About this exercise: In the listing below, the lines from the first through the one with "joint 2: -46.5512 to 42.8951" are to be copied word for word.
____
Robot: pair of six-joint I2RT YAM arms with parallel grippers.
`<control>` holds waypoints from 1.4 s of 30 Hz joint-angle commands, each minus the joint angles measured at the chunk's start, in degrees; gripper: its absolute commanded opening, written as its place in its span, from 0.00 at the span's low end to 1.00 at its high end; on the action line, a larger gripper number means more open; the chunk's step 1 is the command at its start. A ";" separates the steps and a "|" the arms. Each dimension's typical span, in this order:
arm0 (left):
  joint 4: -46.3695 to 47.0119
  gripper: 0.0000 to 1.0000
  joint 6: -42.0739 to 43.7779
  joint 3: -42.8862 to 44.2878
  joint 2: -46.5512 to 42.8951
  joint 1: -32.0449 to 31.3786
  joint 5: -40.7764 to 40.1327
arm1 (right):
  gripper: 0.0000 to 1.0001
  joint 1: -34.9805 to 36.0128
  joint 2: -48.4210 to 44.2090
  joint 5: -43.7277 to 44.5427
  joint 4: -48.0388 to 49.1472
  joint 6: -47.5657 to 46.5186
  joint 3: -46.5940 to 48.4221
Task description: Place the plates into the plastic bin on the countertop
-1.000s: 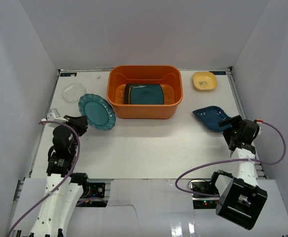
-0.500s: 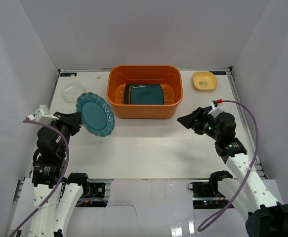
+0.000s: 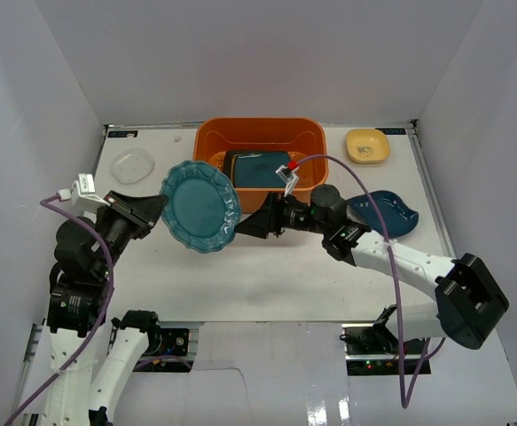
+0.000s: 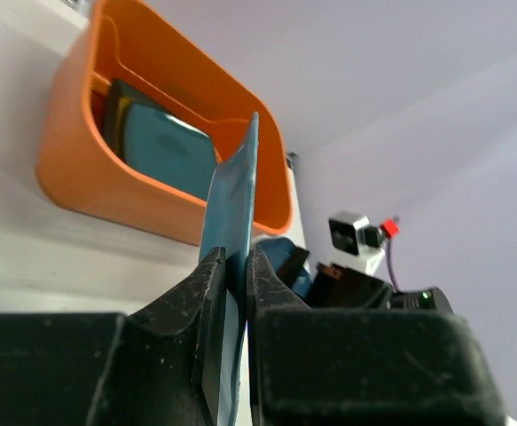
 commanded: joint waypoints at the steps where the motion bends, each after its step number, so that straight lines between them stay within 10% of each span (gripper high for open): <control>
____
Problem solution:
Robot: pair of six-joint I2RT YAM arms with parallel grippers.
`<control>` holds waypoints from 1.4 s of 30 Hz joint-angle commands, each minus the joint angles measured at the chunk's start, in degrees; gripper: its absolute commanded opening, written as its place in its span, from 0.00 at the span's low end to 1.00 at its high end; on the action line, a larger gripper number means more open; the chunk's step 1 is the command at its start. A ";" separates the steps and a "|" the arms. Each dimension's typical span, in this order:
arm0 (left):
  joint 4: -46.3695 to 47.0119
  gripper: 0.0000 to 1.0000
  joint 6: -42.0739 to 43.7779
  joint 3: -42.8862 to 44.2878
  joint 2: -46.5512 to 42.8951

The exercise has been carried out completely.